5 Steps to Investing in the Stock Markets

Shortlisting the stock for investment
The first stage is shortlisting a group of stocks to invest in. You can use the screeners in the website of your broker to short list such stocks that meet your criteria and then zero down to the one stock that meets all your requirements. This is an important decision stage because you have a choice and you need to choose the best stock for you.

Doing your homework on the stock
The second step is to do you full and detailed homework on the stock. Understand the business of the company, the prospects of the industry as a whole and also the merits and demerits of the company’s financials. Don’t just rely on research reports but also talk to other investors and do channel checks with the competitors and distributors.

Getting the execution right
A lot of investors believe that since investment is for the long term, the method of execution does not matter. That is wrong. You need to ensure that you get best possible price even when you are investing. Also check the total transaction and statutory cost and check how it impacts your break-even point. All these add up to making a big difference to your eventual investment performance. Quite often, execution tends to get ignored but an understanding of costs and levels can make a big difference to your eventual investment performance.

Monitoring your investments
The best of investors spend a lot of time monitoring their investments. They work out how news flows and announcements will impact the price of the stock. They also monitor how the macro variables like inflation and interest rates will have an impact on the stock price. Above all when prices are rising, you must monitor and check that it is not skewing your portfolio in favour of too much sectoral or thematic risk.
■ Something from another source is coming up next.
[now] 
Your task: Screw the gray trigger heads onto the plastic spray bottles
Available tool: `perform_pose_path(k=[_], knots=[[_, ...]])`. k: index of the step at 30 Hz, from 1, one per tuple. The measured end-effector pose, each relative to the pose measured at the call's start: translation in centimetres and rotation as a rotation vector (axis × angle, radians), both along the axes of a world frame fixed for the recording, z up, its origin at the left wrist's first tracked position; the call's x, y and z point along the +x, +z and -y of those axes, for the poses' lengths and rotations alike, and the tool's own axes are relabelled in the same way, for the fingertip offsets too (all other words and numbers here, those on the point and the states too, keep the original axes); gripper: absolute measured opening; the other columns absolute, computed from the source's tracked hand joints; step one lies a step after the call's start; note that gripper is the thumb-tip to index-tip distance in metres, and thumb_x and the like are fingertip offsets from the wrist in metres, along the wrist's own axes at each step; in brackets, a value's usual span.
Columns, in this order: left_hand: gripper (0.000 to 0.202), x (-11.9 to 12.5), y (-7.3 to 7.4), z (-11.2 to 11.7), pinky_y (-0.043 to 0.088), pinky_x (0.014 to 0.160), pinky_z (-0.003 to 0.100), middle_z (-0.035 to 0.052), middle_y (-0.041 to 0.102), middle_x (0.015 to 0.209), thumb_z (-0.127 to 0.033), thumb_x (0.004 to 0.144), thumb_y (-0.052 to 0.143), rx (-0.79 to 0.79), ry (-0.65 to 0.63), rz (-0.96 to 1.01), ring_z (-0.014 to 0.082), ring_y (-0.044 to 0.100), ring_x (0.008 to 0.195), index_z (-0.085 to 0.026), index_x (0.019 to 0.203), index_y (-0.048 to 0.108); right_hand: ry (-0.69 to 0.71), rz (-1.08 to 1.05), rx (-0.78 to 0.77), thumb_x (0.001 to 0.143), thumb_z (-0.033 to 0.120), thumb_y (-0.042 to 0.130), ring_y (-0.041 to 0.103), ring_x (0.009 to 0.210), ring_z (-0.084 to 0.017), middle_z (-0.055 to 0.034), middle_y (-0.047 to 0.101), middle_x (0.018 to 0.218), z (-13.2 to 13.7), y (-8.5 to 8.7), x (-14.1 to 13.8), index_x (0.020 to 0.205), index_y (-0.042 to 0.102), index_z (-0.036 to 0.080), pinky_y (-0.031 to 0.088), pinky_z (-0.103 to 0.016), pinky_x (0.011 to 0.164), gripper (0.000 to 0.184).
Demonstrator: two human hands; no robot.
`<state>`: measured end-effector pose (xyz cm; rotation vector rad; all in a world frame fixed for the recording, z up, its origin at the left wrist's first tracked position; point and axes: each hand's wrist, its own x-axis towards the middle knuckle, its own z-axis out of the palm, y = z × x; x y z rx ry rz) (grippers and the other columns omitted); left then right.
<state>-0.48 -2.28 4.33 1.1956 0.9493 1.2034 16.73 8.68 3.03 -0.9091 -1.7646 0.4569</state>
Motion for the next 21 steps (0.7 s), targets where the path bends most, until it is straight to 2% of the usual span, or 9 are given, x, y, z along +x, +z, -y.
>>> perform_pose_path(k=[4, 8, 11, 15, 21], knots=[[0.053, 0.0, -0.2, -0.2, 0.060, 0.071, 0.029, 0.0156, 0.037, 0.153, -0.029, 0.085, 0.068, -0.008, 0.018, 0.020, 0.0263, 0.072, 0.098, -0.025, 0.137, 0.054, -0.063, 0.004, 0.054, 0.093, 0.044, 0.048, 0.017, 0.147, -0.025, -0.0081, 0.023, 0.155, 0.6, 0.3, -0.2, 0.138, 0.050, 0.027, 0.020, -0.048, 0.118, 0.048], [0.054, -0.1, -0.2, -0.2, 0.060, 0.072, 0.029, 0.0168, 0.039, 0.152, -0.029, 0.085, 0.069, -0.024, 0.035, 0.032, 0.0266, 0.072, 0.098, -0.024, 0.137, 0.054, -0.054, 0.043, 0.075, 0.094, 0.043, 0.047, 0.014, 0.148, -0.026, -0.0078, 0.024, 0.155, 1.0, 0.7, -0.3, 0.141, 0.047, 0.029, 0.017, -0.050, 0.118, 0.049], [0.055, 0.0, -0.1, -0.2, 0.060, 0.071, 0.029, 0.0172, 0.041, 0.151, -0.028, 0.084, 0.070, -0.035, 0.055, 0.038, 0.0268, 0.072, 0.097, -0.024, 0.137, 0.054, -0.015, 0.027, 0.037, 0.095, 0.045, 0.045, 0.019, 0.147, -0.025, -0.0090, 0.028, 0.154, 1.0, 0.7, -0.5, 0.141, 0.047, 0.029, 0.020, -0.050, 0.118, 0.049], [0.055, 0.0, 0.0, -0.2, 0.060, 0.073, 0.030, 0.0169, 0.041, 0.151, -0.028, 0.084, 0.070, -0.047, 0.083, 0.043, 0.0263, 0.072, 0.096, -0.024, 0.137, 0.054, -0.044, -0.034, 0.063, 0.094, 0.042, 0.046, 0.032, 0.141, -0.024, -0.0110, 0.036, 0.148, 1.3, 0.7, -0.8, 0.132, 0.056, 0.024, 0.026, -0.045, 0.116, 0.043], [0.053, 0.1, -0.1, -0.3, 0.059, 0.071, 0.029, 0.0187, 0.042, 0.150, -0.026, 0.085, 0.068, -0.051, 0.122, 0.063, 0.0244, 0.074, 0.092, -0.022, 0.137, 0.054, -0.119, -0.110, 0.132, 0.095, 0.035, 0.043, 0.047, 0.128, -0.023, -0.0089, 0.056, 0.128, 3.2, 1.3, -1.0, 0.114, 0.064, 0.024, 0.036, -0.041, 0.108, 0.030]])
Monitoring is a continuous affair when it comes to your investments.

Exit is an art, not just a science
The harsh reality of the market is that even the best of investments will yield profits only when you exit the stock. But exit is a slightly tricky decision. You don’t want to wait too long to exit and then realize that the stock has corrected. You also don’t want to exit too early and then realize that the stock has gone up another 20% after y our exit. How you balance is the art. The thumb rule is that you must set a price target and exit the stock when the target is achieved. In case you have a strong reason to hold, then it must be done with trailing stop losses.

How Not to Invest in the Share Market?

While investment is for the long haul, there are two basic rules you need to follow. These rules tell you how you should not invest in markets.

Don’t go by past performance alone
Pedigree and past performance does matter in deciding upon an investment. But more importantly, it is about finding the right stock at the right price. The best stocks with sound fundamentals can be very attractive at a price but awfully expensive at a price. Investing is more about the future and less about the past.

Don’t try for a 100% guaranteed product
Frankly, it does not exist because all stocks entail risk even with the best of your efforts. You can do your research and due diligence as well as fine tune your order placement process. But once that is done you just need to go with your gut. Investing can never be a 100% game so don’t wait too long to get it fully right. If you have put your best foot forward, just go with your gut feel.